**PROMPT**. The material below holds a span beginning at the line with "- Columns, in" and ending at the line with "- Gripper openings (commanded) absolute". Quote that span exactly, both ends included, and only that span.

======== SUPPLIED MATERIAL ========

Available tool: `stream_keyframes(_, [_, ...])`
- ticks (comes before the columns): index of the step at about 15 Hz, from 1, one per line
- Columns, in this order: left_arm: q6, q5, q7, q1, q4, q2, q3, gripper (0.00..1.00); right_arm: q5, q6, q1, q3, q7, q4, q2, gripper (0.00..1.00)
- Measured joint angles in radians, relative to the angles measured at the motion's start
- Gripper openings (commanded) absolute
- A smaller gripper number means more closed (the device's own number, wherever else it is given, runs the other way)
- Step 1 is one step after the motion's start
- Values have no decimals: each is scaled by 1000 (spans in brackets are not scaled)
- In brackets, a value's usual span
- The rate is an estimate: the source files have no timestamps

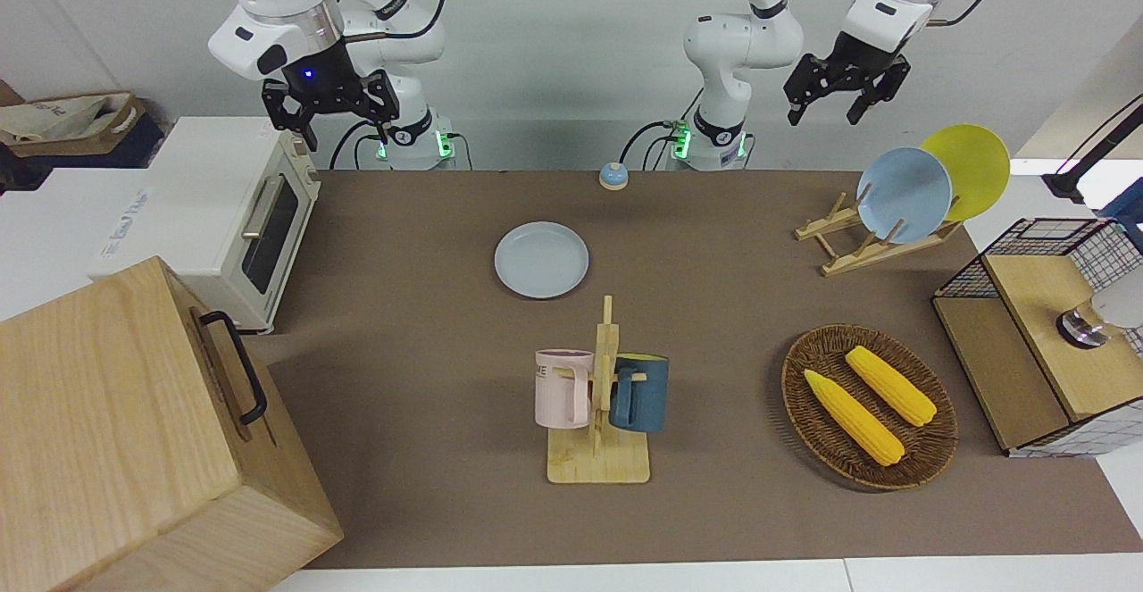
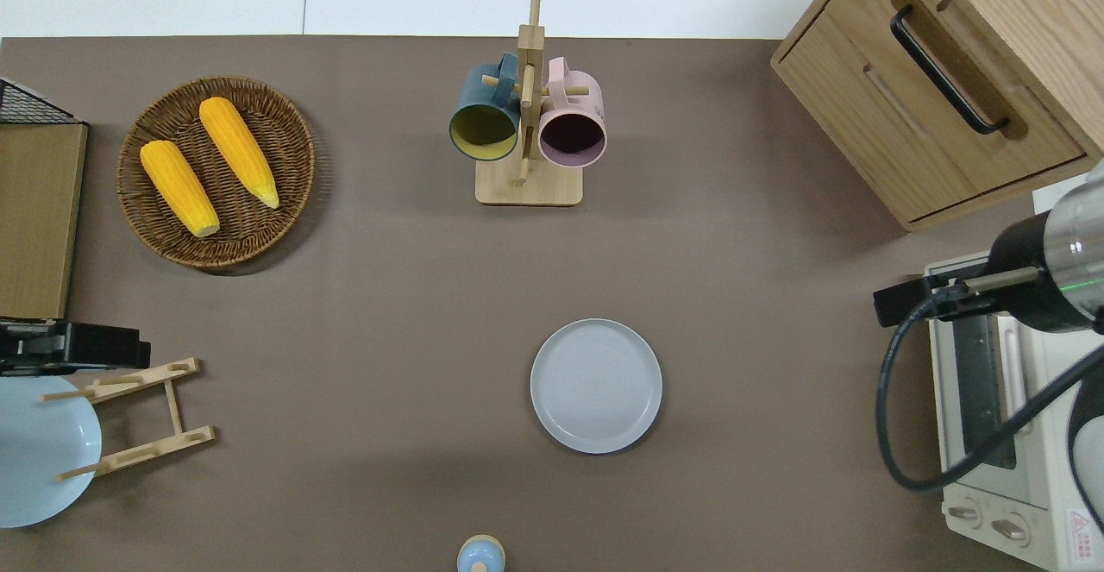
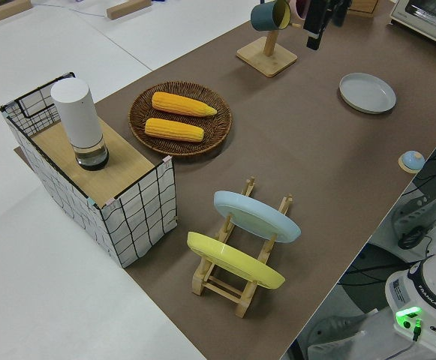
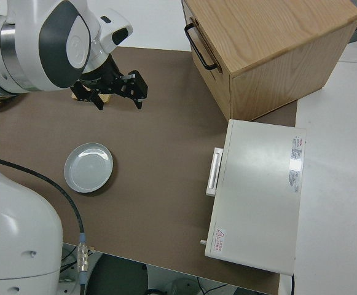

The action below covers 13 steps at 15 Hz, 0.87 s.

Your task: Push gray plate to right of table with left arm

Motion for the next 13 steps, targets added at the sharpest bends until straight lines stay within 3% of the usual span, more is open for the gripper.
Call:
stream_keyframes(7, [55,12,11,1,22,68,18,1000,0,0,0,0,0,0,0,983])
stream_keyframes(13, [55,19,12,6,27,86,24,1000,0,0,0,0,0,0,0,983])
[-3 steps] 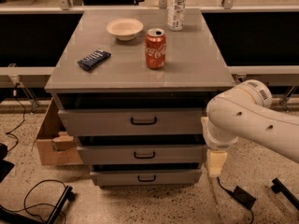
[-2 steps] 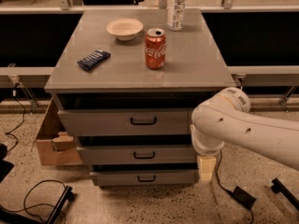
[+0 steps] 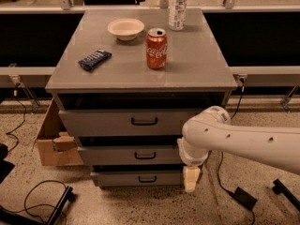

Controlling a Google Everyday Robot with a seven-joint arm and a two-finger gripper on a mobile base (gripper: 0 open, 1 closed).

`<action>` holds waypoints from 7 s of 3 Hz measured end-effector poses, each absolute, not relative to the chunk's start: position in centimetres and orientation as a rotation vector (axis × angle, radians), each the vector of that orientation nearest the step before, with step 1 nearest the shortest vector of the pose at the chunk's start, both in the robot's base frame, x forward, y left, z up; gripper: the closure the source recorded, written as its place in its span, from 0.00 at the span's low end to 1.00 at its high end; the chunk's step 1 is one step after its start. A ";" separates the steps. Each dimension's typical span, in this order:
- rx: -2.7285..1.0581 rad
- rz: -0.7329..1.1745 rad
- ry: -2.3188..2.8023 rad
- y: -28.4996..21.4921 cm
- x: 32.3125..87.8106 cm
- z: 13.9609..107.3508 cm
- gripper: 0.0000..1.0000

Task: Open middle drawer

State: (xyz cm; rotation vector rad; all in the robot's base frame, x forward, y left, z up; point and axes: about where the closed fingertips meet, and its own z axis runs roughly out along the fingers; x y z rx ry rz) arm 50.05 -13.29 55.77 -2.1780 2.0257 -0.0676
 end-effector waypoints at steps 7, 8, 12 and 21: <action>-2.239 0.017 2.120 -12.9 56.5 44.1 0.72; -2.239 0.017 2.120 -12.9 56.5 44.1 0.95; -2.242 0.023 2.079 -9.9 52.2 44.6 0.19; -2.072 -0.039 2.225 -12.3 52.0 45.7 0.00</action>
Offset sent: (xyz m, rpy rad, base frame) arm 0.0725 0.0122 -0.1096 -0.0753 0.0540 0.0437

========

**WRITTEN REPLY**.
- Columns, in this order: left_arm: q6, q5, q7, q1, q4, q2, q3, gripper (0.00..1.00); right_arm: q5, q6, q1, q3, q7, q4, q2, gripper (0.00..1.00)
- Measured joint angles in radians, relative to the angles measured at the motion's start
- Gripper openings (commanded) absolute

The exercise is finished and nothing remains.